Here is where it gets interesting. Since the datasheet and errata tells me that I don't have to switch the clock before and after waking, I switched the code back to the HSE with no clock switch before the sleep. I then combined a few things. I tried disabling interrupts right before the WFI and enabling them after waking (after the WFI). Still hard faulted. BUT THEN! I inserted a NOP right between the WFI and the enabling of interrupts. Mind = blown. No more hard faults. 

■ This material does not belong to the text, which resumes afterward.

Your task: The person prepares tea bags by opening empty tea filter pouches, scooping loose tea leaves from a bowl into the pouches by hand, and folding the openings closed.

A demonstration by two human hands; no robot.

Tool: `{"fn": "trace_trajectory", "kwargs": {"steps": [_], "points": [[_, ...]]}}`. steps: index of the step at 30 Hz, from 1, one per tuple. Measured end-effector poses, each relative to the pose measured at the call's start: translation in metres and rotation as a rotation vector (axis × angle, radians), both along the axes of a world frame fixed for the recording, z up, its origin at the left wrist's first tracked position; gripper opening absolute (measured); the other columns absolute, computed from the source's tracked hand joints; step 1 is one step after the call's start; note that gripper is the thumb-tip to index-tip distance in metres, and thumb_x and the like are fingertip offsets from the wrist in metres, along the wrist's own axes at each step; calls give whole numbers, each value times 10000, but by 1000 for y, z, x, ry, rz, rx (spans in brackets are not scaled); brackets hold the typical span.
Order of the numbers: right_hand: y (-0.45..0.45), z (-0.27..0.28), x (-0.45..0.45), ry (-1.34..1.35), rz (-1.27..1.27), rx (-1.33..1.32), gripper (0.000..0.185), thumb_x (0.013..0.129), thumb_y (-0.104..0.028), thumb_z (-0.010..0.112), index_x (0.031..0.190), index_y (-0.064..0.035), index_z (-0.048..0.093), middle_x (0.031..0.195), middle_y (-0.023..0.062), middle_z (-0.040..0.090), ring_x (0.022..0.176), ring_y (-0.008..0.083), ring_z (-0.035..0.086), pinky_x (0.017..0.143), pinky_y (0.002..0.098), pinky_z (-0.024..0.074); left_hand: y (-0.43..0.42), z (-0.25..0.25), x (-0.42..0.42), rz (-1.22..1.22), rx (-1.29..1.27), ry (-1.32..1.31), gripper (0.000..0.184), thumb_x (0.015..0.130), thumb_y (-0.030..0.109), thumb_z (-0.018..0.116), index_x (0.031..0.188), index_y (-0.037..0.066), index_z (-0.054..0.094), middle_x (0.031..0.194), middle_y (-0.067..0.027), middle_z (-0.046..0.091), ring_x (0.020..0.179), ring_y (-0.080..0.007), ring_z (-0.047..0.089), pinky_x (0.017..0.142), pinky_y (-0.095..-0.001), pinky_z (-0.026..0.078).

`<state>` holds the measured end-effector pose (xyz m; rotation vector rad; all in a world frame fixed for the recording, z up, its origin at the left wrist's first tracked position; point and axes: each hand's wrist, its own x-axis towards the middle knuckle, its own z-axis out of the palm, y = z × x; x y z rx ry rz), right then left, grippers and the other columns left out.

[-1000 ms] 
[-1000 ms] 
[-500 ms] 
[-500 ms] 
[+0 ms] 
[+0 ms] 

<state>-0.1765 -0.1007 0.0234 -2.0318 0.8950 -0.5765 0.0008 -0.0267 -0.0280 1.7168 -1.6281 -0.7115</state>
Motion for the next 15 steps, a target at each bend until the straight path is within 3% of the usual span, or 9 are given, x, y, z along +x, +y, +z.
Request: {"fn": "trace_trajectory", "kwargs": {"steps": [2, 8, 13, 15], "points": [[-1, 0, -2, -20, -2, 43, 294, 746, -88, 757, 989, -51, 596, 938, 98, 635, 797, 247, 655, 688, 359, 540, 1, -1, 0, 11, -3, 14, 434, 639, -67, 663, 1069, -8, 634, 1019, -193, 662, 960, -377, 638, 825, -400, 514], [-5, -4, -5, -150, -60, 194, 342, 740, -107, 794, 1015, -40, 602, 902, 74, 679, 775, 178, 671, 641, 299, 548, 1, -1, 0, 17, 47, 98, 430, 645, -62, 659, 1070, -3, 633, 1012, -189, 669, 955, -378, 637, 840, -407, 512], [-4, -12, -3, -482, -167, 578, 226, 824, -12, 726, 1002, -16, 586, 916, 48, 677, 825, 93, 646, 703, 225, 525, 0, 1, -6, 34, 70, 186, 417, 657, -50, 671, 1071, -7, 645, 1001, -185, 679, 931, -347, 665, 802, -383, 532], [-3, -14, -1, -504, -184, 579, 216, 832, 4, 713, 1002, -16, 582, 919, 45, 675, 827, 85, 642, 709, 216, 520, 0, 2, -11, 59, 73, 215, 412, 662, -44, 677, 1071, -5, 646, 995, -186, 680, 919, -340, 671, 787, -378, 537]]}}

Assuming this fixes the problem, my initial testing says it does, what does this tell me? ST's errata on the L152 about the WFE instruction requiring the NOP after it is not complete. It should include the WFI instruction as well IF you are running at 32MHz before and after sleep I guess. My hunch is that you cannot have interrupts enabled at 32MHz, go to sleep then wake up via an interrupt (EXTI in this case) and immediately enter the interrupt handler. It looks like the core requires a few clock cycles (NOP) between waking up and re enabling of interrupts to work correctly.

markoknez
Associate
Posted on September 30, 2014 at 23:15

I just had similar problem so here's my report. Everything worked ok if DBGMCU_Config was not called (to setup WFI for debugging). If this is called I would get HardFaults (well if not then I could not connect debugger but by blinking leds I would think that everything is ok). My configuration was simple delay function on STM32L100RC.

function delay(ms){

configure_timer(ms);

start_timer

WFI

stop_timer

}

HardFault would happen just after the WFI instruction. I tried to add NOP commands and wrap WFI into function call (by errata for WFE instruction) but without any success, but when I slowed down the clock from 32MHz to 16MHz it did the trick. I guess this should be some kind of chip problem, but I could not investigate further in depth since I'm newcomer to ARMs. Thank you for your post, would be stuck here probably forever without it.

cmurp77
Associate III
Posted on October 01, 2014 at 03:48

No problem. I am running at 32MHz, so I can't slow the clock down. I think it has something to do with the clock speed, WFI instruction and interrupt behavior right when the chip wakes up. With the MSI, everything works fine, but running at 32MHz, it blows up. It seems you cannot enable interrupts until you let a few clocks go by with the addition of the NOP instruction after the WFI. This is why I disable interrupts right before the WFI, do the NOP, then re enable after the WFI. I was afraid that having interrupts disabled while sleeping would mean that the core would not wake up when I got an interrupt. I found a post on a FreeRTOS forum that said all you need is the interrupt pending, it does not matter if it is actually enabled in the NVIC (wont be executed, just pended). Furthermore, since the cpsid/e instructions enable or disable an AND gate somewhere in the NVIC, you don't need the AND gate enabled and can disable interrupts before WFI; the core will wake up if an interrupt is pended in a peripheral.

nijzendoorn
Associate
Posted on January 13, 2016 at 09:46

I had a similar problem, which was caused by the clock to the PWR domain not being enabled. When I set RCC->APB1ENR |= RCC_APB1ENR_PWR; the standby and resume work like expected.